- **Task requirements**:
Return all lines in the material below that contain "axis".
################
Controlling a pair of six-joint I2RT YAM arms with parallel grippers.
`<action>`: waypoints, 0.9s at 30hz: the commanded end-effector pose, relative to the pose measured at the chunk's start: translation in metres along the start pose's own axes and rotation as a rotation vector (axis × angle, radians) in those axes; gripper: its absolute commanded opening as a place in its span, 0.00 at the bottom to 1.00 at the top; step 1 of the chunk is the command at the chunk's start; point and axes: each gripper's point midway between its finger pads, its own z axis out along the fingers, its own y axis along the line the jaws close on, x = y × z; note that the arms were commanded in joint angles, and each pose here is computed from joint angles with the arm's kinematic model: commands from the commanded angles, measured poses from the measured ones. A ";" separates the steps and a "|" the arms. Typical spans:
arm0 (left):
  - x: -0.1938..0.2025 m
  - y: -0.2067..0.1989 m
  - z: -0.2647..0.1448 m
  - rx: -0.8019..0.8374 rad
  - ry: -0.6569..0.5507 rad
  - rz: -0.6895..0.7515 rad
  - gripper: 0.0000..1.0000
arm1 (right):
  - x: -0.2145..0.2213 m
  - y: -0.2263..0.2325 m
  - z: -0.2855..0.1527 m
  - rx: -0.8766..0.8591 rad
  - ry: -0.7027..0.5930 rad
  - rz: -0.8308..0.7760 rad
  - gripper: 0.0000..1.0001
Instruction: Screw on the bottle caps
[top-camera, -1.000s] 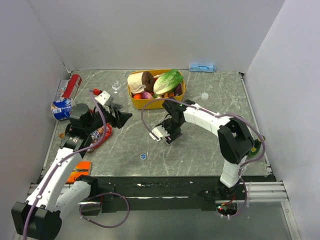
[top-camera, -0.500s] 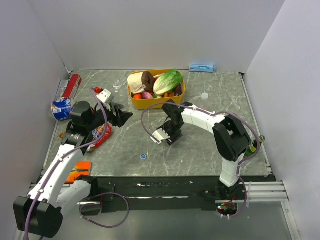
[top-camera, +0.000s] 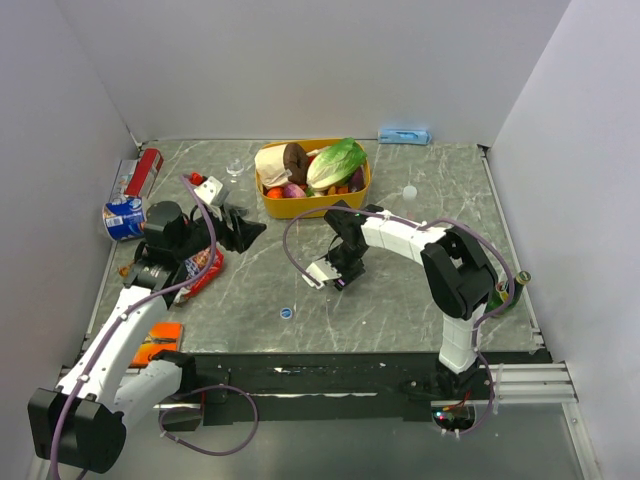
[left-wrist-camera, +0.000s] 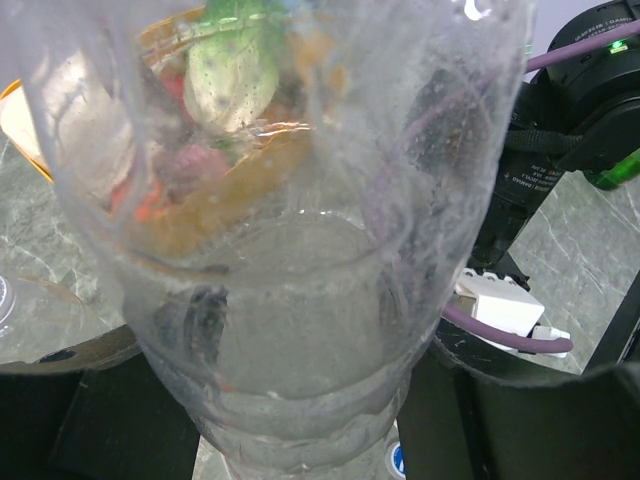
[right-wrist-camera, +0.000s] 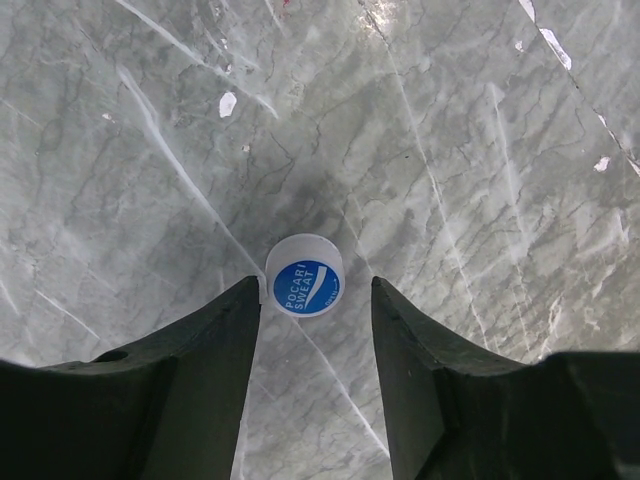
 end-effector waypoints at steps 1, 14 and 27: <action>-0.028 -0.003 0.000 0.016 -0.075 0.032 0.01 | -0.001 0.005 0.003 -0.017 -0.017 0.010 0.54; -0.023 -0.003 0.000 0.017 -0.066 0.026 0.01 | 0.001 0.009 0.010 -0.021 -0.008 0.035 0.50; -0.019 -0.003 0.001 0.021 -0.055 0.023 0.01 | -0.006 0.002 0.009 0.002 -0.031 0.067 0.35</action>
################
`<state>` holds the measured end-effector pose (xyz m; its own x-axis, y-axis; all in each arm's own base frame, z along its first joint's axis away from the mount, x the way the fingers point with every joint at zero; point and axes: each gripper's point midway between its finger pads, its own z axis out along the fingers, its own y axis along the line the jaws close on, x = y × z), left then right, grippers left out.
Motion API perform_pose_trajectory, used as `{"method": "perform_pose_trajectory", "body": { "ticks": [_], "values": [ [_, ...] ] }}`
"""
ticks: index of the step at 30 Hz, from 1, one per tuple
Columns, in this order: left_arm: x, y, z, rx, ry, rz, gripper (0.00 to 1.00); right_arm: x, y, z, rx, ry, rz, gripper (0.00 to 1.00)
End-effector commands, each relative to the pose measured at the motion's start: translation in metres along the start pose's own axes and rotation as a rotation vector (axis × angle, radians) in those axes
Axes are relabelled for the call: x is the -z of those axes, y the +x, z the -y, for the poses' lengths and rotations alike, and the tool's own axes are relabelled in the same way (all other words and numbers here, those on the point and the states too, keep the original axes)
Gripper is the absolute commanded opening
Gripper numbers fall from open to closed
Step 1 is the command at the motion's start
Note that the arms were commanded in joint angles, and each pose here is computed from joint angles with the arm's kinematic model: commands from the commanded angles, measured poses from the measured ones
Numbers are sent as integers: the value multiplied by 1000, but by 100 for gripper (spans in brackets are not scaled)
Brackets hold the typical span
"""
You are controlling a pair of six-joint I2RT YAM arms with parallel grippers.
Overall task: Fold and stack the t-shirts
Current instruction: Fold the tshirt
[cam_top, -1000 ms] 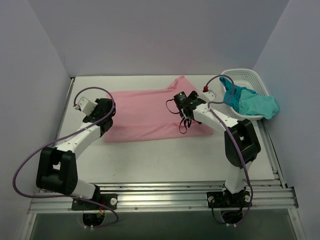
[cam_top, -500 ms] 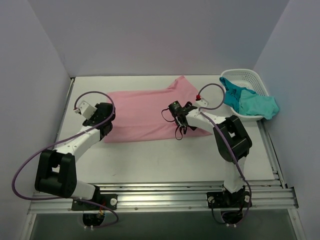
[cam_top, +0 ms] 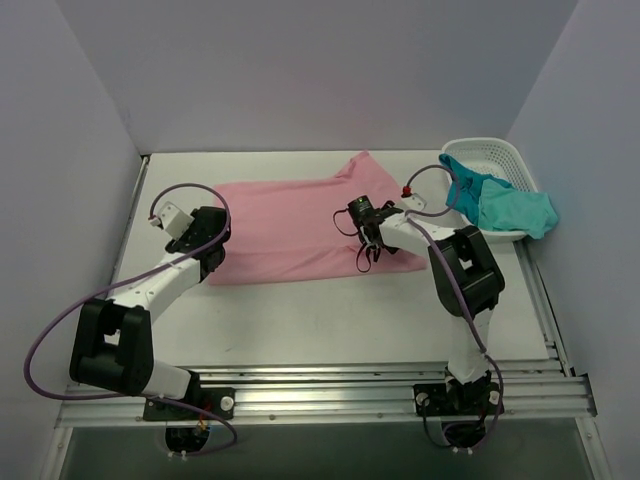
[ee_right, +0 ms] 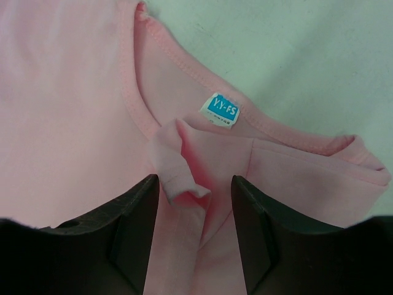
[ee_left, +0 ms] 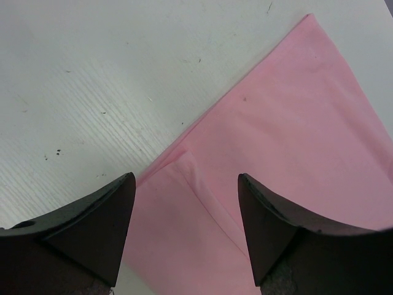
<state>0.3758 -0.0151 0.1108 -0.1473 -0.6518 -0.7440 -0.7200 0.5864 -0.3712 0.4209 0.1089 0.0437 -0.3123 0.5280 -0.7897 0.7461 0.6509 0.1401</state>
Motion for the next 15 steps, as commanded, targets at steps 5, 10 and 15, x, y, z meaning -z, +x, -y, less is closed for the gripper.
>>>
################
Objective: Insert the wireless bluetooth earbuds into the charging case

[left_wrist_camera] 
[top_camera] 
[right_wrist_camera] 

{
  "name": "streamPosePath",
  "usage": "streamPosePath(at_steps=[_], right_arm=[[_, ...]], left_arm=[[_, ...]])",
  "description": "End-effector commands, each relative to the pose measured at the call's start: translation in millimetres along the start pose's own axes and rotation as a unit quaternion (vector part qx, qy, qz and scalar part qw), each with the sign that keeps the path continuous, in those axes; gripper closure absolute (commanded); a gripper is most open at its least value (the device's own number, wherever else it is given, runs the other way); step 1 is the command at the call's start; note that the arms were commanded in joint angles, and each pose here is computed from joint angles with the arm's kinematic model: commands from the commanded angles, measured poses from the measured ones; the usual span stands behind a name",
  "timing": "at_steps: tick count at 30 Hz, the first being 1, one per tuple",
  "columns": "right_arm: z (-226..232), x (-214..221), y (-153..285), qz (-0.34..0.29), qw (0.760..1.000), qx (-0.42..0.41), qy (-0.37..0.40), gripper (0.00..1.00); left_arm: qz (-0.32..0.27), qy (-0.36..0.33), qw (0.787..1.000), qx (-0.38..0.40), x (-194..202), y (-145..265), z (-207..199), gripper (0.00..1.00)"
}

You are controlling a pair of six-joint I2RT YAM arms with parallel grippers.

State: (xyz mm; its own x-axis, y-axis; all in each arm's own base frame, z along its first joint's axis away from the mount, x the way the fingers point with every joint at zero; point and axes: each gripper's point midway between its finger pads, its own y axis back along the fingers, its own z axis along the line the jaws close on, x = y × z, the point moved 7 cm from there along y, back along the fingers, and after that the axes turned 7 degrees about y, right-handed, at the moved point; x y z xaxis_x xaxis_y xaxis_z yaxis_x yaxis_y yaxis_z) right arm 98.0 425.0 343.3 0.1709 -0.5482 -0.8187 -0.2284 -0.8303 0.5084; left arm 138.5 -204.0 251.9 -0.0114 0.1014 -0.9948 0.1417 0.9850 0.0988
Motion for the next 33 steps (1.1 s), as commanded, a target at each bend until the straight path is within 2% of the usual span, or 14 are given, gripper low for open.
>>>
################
- **Exercise response**:
`<action>`: waypoints, 0.9s at 30hz: the commanded end-effector pose, relative to the pose measured at the chunk's start: translation in metres along the start pose's own axes and rotation as a rotation vector (axis × angle, radians) in those axes; gripper: its absolute commanded opening as a place in its span, 0.00 at the bottom to 1.00 at the top; step 1 of the chunk is the command at the chunk's start; point and axes: each gripper's point midway between its finger pads, its own z axis out along the fingers, its own y axis along the line the jaws close on, x = y × z; note that the arms were commanded in joint angles, and each pose here is computed from joint angles with the arm's kinematic model: commands from the commanded angles, measured poses from the measured ones. A ";" separates the steps and a "|" the arms. Typical spans:
`<state>` holds the measured end-effector pose (xyz m; its own x-axis, y-axis; all in each arm's own base frame, z along its first joint's axis away from the mount, x the way the fingers point with every joint at zero; point and axes: each gripper's point midway between its finger pads, its own z axis out along the fingers, its own y axis along the line the jaws close on, x = y × z), left then right, grippers left out.
End-effector commands, each relative to the pose measured at the motion's start: translation in metres along the start pose's own axes and rotation as a rotation vector (axis × angle, radians) in those axes
State: (xyz mm; its own x-axis, y-axis; all in each arm's own base frame, z along its first joint's axis away from the mount, x the way the fingers point with every joint at zero; point and axes: each gripper's point midway between its finger pads, its own y axis back along the fingers, its own z axis along the line the jaws close on, x = y × z, the point moved 7 cm from there along y, back along the fingers, and after that the axes turned 7 degrees about y, right-handed, at the moved point; x y z xaxis_x xaxis_y xaxis_z yaxis_x yaxis_y yaxis_z) right arm 98.0 425.0 343.3 0.1709 -0.5482 -0.8187 -0.2284 -0.8303 0.5084; left arm 138.5 -204.0 251.9 -0.0114 0.1014 -0.9948 0.1417 0.9850 0.0988

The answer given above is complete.